# Task to complete
Wherever the word "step" appears in a line of the data, that line should be copied.

**********

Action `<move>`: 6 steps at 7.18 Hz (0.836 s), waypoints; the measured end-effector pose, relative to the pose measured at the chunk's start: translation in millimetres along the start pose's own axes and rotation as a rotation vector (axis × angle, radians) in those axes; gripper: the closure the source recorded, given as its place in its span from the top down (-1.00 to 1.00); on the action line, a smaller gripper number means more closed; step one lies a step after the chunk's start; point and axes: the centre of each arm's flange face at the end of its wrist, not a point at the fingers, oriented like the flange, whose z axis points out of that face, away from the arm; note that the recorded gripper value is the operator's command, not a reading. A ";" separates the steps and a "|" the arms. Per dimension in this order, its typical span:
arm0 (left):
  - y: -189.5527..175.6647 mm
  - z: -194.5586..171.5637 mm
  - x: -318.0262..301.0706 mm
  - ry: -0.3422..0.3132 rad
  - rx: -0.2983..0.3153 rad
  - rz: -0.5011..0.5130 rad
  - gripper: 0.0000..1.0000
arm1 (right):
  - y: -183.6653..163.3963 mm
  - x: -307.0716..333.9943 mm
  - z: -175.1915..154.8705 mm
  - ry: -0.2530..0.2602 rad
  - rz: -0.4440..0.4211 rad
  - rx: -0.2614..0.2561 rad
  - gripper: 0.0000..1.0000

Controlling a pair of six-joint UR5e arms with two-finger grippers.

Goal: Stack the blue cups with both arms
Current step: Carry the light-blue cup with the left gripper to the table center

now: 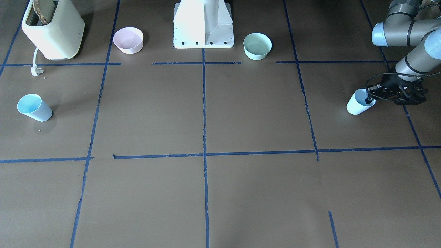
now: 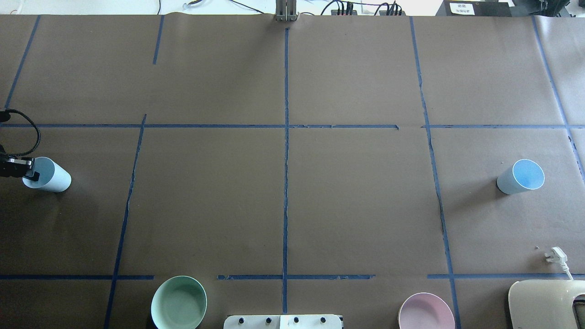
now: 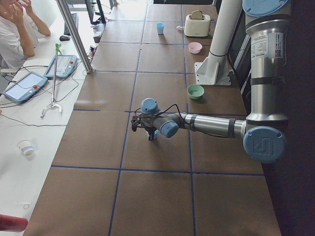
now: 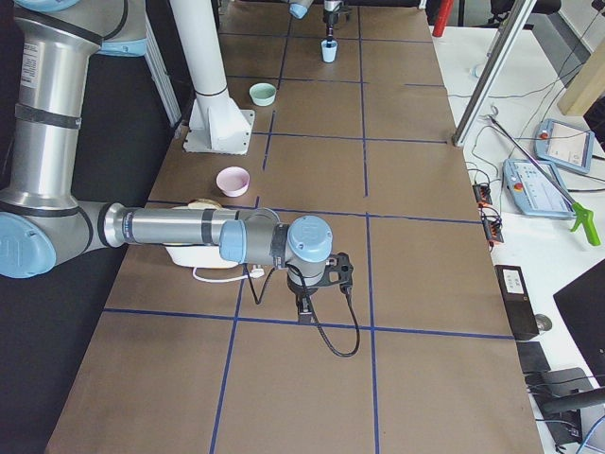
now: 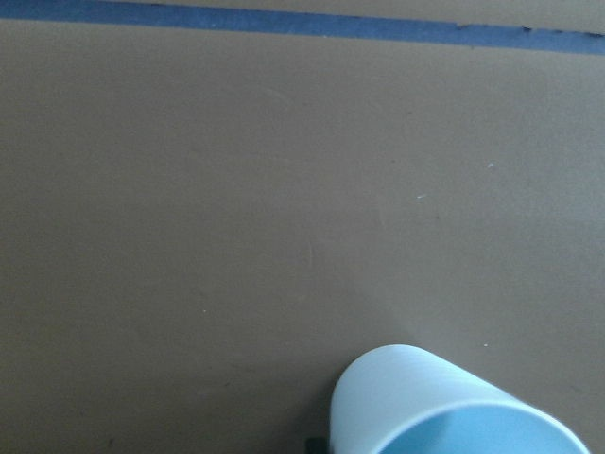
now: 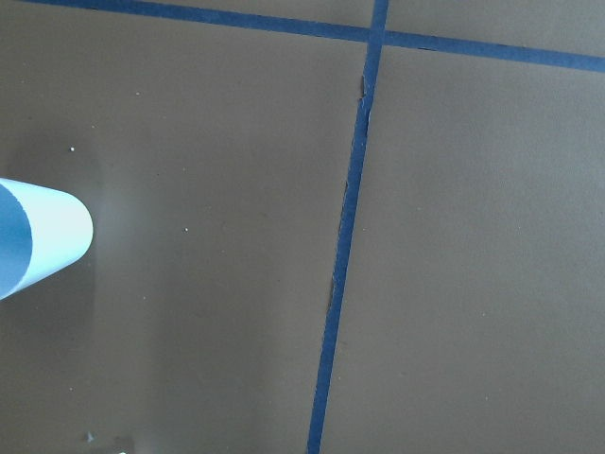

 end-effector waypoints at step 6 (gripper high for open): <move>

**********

# The answer
Action `<move>`: 6 steps at 7.18 Hz (0.836 s), waypoints; the measured end-effector pose, relative to the pose measured at the chunk's start: translation in millimetres along the start pose's own axes and rotation as a rotation vector (axis × angle, radians) in those axes; gripper: the closure the source recorded, given as its place in its span from the top down (-1.00 to 1.00); on the action line, a smaller gripper number means more closed; step one lies a step after the chunk's start; point and axes: the centre of each arm's flange face at the end of its wrist, not a point at the fingers, oriented like the flange, whose z axis points out of that face, away from the arm; note that the recorded gripper value is the operator's command, not a reading. A ";" separates the steps and a "|" the arms. Per dimension in this order, its typical span:
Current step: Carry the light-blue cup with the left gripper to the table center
 end-effector waypoints at step 6 (gripper high for open): <move>

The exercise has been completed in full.